How will your Medicare Local change what is being done today, to what will be done under the new primary health care regime?
We really need to change our paradigms and start to think far more strategically around a whole range of issues. To take just one issue – we need to invest in health promotion and prevention much more than we ever have before.  We can do this by dovetailing into national and state initiatives to implement local activities that contribute towards increasing health literacy, encouraging and enabling people to take greater responsibility for their own health, and assisting service providers to reorientate themselves toward positive health and wellbeing.  It’s a huge challenge and needs considerable investment for coordinated, evidenced-based initiatives from national, state, and local governments working together.

What’s your best example of a program you are running now that exemplifies your ML?
I think the gr8 start early years project best exemplifies what the ML should be doing. This project involves partnerships of public, private, non government organisations, and the City Council working together to ensure good health and wellbeing and positive educational and developmental outcomes for kids aged 0-8. It will also help lay pathways between providers and offer opportunities for practitioners to identify and implement early intervention for developmental delays in young children. Over the past three years the partnership has developed preventative activities such as:
• promoting literacy and language skills-boosting, greater family bonding and closer connections between families and their local children’s programs and services through a book pack strategy
• supporting engagement with caregivers and health and community service providers about child development milestones including strategies to help general practices more easily identify developmental delays in children and to increase immunisations. A local Gold Coast information booklet outlines key developmental milestones, and offers advice and information about services, programs, and activities that caregivers can use to enhance their child’s positive development. 

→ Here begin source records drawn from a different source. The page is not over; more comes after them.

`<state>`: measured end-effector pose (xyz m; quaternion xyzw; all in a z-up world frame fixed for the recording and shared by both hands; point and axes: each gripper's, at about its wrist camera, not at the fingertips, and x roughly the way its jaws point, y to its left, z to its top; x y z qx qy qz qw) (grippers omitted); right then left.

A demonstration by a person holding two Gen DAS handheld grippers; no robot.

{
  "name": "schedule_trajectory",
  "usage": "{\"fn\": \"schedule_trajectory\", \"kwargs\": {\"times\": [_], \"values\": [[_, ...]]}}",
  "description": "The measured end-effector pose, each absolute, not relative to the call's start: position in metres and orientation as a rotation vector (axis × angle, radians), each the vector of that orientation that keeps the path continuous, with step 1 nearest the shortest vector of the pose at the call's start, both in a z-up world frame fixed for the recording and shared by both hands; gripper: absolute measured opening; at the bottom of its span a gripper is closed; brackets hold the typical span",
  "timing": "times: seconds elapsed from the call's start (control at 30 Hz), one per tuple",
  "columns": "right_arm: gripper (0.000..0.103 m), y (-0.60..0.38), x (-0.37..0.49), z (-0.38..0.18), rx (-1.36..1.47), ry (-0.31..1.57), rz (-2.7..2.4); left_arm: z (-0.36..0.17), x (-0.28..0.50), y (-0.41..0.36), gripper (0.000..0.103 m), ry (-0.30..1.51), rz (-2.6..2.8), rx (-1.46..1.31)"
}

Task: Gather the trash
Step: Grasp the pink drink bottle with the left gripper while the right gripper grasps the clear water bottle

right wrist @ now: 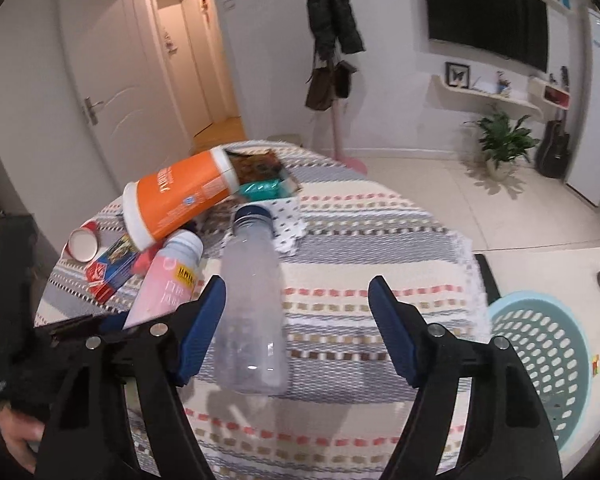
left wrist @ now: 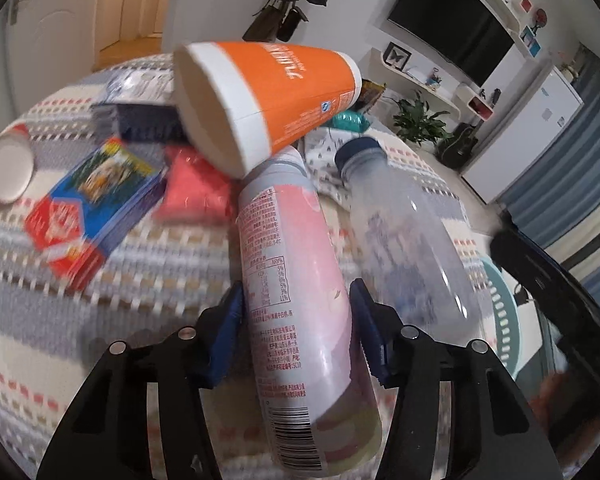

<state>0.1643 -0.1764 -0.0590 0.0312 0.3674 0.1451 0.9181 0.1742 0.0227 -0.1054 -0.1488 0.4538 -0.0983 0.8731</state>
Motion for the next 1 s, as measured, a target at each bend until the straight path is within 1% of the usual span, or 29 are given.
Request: {"fn": "schedule_trajectory", "kwargs": {"times": [0.3,0.37,0.47,0.5,0.8,1.0], "values": [[0.070,-0.138,0.186,-0.081,0.001,0.854,0.305,-0.098,0.132,0.034,0.050,0.912,-0.219,-0.306],[0.068,-0.134,0.191,-0.088,-0.002,0.882,0.299,-0.096,0.126,0.033,0.049,0.904,-0.226,-0.306],[0.052,-0.132,0.196,-0.099,0.010,0.924,0.320,-0.095,0.121,0.034,0.049,0.899,-0.234,-0.311],[0.045,-0.132,0.196,-0.102,0.015,0.934,0.331,-0.096,0.118,0.037,0.049,0.897,-0.236,-0.312],[0.044,-0.155,0.167,-0.102,0.067,0.919,0.353,-0.086,0.103,0.034,0.047,0.866,-0.292,-0.313],[0.044,-0.181,0.143,-0.092,0.121,0.889,0.335,-0.084,0.095,0.021,0.047,0.862,-0.313,-0.298]]}}
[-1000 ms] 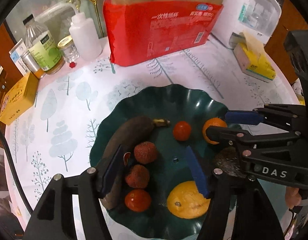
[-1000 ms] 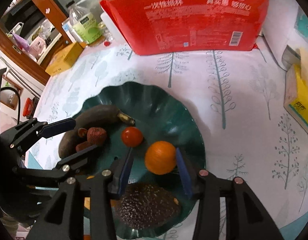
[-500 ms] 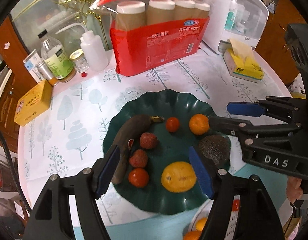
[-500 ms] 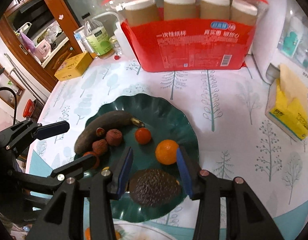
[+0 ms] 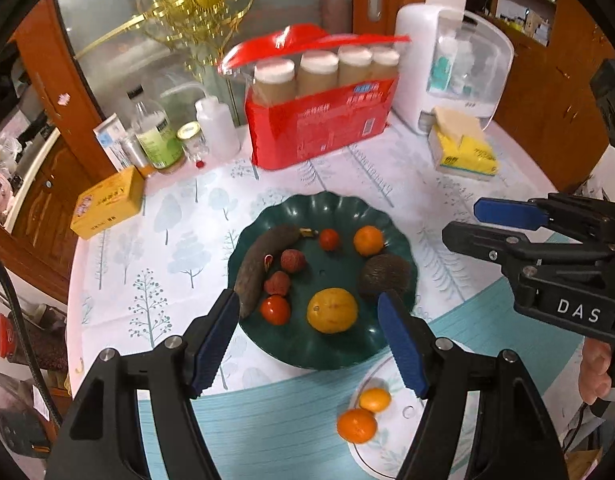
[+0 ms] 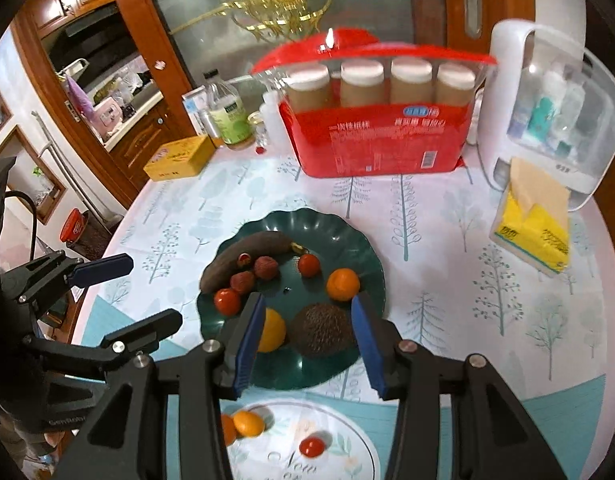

• Clearer referral pathways to improve the client journey between early years’ service providers and families access to them.

How important is it to have an overarching body to manage and monitor primary health care services for your region?
Having that over-arching body is absolutely essential for a better integrated and co-ordinated service system.  Nothing happens by itself.  Systems need to be developed and it takes resources to implement and maintain them.  We need to become competent systems managers in order to build a single integrated health and wellbeing system that puts people at the centre of health care. We also need to be information managers to achieve universal access to the right service at the right time. The effective use of data and information will help us to inform decisions and ensure connectivity between providers to increase co-ordination of services around the needs of individuals. We also need to be competent knowledge managers to share information, identify best practice, and to develop systems for integration, performance feedback and quality improvement. Having one body to bring all of these skills and services together will help us to achieve our community’s health goals.